TASK GOAL —
Nothing outside the range below should be printed. Output exactly the lines from the line with "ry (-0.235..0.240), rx" to the line with "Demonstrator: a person", both included.

Extracted data entries —
Start of Block

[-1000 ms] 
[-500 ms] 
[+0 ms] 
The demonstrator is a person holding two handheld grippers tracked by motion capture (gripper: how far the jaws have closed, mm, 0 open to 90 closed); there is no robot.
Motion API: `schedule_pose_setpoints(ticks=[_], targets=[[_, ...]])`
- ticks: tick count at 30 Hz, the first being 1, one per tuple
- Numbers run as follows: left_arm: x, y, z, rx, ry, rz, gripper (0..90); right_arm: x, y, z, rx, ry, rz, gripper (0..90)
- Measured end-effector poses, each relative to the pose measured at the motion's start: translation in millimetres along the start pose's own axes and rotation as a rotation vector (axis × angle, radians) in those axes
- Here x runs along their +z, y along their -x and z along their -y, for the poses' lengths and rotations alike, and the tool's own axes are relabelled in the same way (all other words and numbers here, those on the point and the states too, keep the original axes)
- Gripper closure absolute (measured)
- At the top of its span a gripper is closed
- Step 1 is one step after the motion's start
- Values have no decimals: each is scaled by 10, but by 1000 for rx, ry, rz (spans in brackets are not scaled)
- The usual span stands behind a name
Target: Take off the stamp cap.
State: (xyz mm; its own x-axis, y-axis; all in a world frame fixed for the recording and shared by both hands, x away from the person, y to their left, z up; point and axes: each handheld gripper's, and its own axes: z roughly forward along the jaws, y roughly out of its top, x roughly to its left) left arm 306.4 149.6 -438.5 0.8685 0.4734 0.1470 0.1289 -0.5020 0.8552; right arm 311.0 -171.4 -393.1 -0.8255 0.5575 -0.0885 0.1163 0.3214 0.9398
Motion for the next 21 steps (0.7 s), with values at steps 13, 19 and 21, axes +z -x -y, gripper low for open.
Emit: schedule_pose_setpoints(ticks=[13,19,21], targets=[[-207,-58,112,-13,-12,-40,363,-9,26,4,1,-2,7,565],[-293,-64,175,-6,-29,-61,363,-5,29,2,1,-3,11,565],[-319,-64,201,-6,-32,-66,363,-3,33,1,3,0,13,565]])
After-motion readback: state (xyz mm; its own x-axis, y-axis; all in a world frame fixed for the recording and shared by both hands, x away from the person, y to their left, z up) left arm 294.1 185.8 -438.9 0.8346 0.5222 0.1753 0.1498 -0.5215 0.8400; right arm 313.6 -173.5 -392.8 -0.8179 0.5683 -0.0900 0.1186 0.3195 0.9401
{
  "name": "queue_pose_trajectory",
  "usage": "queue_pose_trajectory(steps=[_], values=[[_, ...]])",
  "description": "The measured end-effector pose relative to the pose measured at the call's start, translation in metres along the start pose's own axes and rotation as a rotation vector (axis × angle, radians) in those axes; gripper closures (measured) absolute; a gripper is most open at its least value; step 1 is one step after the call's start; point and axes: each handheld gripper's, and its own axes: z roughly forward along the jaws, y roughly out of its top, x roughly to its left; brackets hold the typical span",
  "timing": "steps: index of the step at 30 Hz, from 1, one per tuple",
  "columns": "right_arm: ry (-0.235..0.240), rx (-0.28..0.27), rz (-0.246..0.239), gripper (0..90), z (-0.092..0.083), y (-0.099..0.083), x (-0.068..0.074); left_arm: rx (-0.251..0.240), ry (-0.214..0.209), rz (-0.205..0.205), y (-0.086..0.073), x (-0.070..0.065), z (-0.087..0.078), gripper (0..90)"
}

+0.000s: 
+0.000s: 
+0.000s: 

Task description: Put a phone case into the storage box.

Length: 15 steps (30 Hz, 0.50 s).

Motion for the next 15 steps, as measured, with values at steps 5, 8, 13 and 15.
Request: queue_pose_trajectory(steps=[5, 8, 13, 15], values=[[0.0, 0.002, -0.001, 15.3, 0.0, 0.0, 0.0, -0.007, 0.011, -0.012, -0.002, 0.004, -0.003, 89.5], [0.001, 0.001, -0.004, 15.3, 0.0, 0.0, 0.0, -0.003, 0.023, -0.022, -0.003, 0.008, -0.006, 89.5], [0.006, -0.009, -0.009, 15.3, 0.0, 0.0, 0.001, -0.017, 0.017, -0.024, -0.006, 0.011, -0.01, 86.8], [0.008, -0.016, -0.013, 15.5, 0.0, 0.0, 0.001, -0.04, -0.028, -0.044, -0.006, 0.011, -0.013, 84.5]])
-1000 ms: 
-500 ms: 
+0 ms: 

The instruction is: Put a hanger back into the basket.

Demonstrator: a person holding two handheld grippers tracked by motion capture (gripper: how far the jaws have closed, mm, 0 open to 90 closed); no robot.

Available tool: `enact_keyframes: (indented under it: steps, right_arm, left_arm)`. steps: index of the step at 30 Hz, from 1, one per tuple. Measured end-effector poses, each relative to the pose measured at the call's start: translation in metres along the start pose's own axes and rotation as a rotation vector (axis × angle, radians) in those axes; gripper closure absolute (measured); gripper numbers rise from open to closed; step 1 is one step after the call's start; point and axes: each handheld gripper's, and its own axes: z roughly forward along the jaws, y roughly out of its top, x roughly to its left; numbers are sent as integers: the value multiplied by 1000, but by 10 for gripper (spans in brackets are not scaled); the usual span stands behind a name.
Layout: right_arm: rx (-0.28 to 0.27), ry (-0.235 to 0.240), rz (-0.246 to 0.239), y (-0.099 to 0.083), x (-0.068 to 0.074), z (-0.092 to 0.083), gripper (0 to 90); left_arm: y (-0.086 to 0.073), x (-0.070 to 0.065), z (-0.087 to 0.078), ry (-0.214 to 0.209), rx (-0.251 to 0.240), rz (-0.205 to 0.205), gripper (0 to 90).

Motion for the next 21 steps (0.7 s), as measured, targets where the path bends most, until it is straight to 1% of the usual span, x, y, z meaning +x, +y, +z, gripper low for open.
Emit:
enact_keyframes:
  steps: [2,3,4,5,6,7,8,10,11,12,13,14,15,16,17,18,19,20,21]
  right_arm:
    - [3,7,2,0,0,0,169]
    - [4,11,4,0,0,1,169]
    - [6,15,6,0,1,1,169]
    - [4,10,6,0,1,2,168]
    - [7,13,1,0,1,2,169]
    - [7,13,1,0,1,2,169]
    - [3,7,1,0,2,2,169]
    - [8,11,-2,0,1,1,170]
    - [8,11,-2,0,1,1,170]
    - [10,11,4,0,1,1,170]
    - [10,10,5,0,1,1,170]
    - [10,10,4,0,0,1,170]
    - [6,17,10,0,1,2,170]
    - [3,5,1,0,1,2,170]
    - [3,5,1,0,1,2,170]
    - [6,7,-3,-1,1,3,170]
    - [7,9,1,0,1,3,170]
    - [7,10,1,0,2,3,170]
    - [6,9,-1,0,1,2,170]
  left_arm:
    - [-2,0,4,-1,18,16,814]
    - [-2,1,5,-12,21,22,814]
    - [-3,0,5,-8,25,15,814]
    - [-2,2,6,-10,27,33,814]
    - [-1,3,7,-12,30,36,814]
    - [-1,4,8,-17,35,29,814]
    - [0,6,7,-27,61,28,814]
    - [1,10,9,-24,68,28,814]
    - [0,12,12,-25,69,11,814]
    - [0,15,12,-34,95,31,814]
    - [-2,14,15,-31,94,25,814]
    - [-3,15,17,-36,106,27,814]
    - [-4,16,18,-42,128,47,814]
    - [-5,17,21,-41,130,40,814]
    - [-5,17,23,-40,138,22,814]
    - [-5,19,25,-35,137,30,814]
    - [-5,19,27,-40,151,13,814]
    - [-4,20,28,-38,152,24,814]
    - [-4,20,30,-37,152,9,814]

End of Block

ANSWER —
  "columns": "right_arm: ry (-0.235..0.240), rx (-0.28..0.27), rz (-0.246..0.239), gripper (0..90), z (-0.092..0.083), y (-0.099..0.083), x (-0.068..0.074); left_arm: rx (-0.251..0.240), ry (-0.214..0.209), rz (-0.205..0.205), y (-0.086..0.073), x (-0.070..0.065), z (-0.087..0.078), gripper (0..90)"
}

+0.000s: 
+0.000s: 
+0.000s: 

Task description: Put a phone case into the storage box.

Length: 15 steps (30 Hz, 0.50 s).

Motion for the next 15 steps, as measured, with values at steps 5, 8, 13 and 15.
Request: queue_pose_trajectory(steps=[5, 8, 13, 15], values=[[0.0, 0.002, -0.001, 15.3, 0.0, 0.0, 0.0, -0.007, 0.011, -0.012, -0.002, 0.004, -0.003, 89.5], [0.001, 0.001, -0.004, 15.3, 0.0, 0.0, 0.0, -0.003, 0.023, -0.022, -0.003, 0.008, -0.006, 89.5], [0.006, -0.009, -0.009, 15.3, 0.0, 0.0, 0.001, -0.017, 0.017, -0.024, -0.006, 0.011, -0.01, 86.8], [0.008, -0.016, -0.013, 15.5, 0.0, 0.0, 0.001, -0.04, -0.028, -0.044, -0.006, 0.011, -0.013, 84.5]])
-1000 ms: 
-500 ms: 
+0 ms: 

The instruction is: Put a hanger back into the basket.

Demonstrator: a person holding two handheld grippers tracked by motion capture (gripper: how far the jaws have closed, mm, 0 open to 90 closed); no robot.

This exercise requires no additional answer.